Economy Watch: Hiring Remains Strong in February
The U.S. Bureau of Labor Statistics reported on Friday that the economy created 227,000 jobs in February, which is strong but somewhat less strong than during January, which saw a hiring environment that created 243,000 jobs.
By Dees Stribling, Contributing Editor
The U.S. Bureau of Labor Statistics reported on Friday that the economy created 227,000 jobs in February, which is strong but somewhat less strong than during January, which saw a hiring environment that created 243,000 jobs. The BLS also said that the national unemployment didn’t budge from 8.3 percent despite the wave of hiring, mainly because long-term unemployed people are now returning to the job market and are thus being counted as officially unemployed by the U.S. Department of Labor’s way of calculating these things.
Anything above a monthly hiring level of 200,000 is in keeping with recent relatively good trends. Even so, the damage to the nation’s work force done by the Great Recession is still a number of years from being repaired, perhaps three or four years, should the 200,000-plus level of monthly hiring continue over that period.
On Thursday, Labor reported that initial jobless claims for the week ending March 3 moved higher by some 8,000 to 362,000, compared with lower totals for some weeks now. The four-week moving average was 355,000, an small uptick of 250 from the previous week’s revised average of 354,750. The four-week average, which is less volatile than the weekly measure, is still near a four-year low.
CRE and multifamily mortgage delinquencies drop
The Mortgage Bankers Association reported this week that both commercial property and multifamily mortgage delinquency rates generally declined during the fourth quarter of 2011. Examples of the declines included the 30+ day delinquency rate for loans held in CMBS, which fell 0.36 percentage points to 8.56 percent; the 60+ day delinquency rate for multifamily loans held or insured by Freddie Mac, which fell 0.11 percentage points to 0.22 percent; and the 90+ day delinquency rate for loans held by FDIC-insured banks and thrifts, which dropped 0.2 percentage points to 3.55 percent.
There was a modest rise in the 60+ day delinquency rate for multifamily loans held or insured by Fannie Mae, however.
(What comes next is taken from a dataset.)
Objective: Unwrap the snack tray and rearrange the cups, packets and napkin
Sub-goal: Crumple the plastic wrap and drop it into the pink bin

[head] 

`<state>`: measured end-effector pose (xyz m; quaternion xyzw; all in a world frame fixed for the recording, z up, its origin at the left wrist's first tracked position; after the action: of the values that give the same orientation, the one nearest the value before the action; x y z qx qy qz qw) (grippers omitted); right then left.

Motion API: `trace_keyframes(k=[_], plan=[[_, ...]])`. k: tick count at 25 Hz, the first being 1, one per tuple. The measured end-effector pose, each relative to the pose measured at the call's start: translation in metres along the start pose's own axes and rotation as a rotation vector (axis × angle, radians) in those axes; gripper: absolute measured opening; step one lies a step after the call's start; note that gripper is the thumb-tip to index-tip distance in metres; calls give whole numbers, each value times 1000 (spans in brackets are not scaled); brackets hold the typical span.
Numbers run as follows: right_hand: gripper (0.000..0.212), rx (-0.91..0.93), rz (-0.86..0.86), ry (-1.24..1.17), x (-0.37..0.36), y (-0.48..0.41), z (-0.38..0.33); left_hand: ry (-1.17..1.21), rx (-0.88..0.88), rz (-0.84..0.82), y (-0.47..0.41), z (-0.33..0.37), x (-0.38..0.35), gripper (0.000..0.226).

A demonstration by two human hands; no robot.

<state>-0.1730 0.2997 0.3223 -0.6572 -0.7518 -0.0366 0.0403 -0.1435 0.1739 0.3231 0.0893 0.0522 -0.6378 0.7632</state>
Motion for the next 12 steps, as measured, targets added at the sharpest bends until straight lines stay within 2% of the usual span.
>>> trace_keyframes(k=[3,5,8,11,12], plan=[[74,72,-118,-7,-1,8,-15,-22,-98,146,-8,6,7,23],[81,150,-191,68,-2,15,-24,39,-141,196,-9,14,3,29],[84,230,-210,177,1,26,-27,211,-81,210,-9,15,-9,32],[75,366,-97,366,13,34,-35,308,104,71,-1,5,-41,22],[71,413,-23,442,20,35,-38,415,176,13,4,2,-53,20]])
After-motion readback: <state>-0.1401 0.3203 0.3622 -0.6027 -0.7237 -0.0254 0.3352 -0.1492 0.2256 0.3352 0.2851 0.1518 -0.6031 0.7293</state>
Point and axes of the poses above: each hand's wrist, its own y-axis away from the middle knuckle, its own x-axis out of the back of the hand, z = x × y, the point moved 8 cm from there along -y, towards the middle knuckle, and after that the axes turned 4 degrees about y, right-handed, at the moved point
That rate was up 0.02 percentage points to 0.59 percent.
Also, in a Research DataNote analyzing year-end data from the FDIC, MBA further found that during 2011– and in fact throughout the credit crunch and recession—commercial and multifamily mortgages had had the lowest charge-off rates of any type of loan held by commercial banks and thrifts. Moreover, the rate of charge offs declined last year. In 2011, banks and thrifts charged off 0.84 percent of their balance of commercial mortgages and 0.74 percent of their multifamily mortgages, compared to rates of 1.22 percent and 1.24 percent respectively in 2010.
“Commercial and multifamily mortgage delinquency rates continue to stabilize and improve in parallel with the broader economy,” Jamie Woodwell, MBA’s vice president of commercial real estate research, said in a statement. “And counter to what many have predicted, commercial mortgages have proved to be neither ‘the next shoe to drop’ nor a ‘ticking time bomb’ for the banking sector or the economy as a whole.”
Greek creditors toe the line
There was nattering all week about the possibility that too many Greek bondholders would reject the deal negotiated earlier this year that would see them take a 50 percent-plus hair cut on their current holdings, and that the whole deal would unravel, the Greeks would “hard” default and the euro would crash and burn, perhaps taking the world economy with it. But as it happened, the conclusion to the Greek debt deal was anticlimactic.
Most of the Greek debt holders have decided to sit in their barber chairs and take their haircuts. Reportedly, about 90 percent of Greek’s creditors have agreed to go along with the deal, more than enough for the Greek government to trigger the deal’s “collective action clauses,” which allow it to force the remaining 10 percent of the creditors to go along with the deal (that is, hold them down for that barbering).
Wall Street had another up day on Thursday, especially after word that the Greek bond swap went well. The Dow Jones Industrial Average gained 70.61 points, or 0.55 percent, while the S&P 500 and the Nasdaq were up 0.98 percent and 1.18 percent, respectively.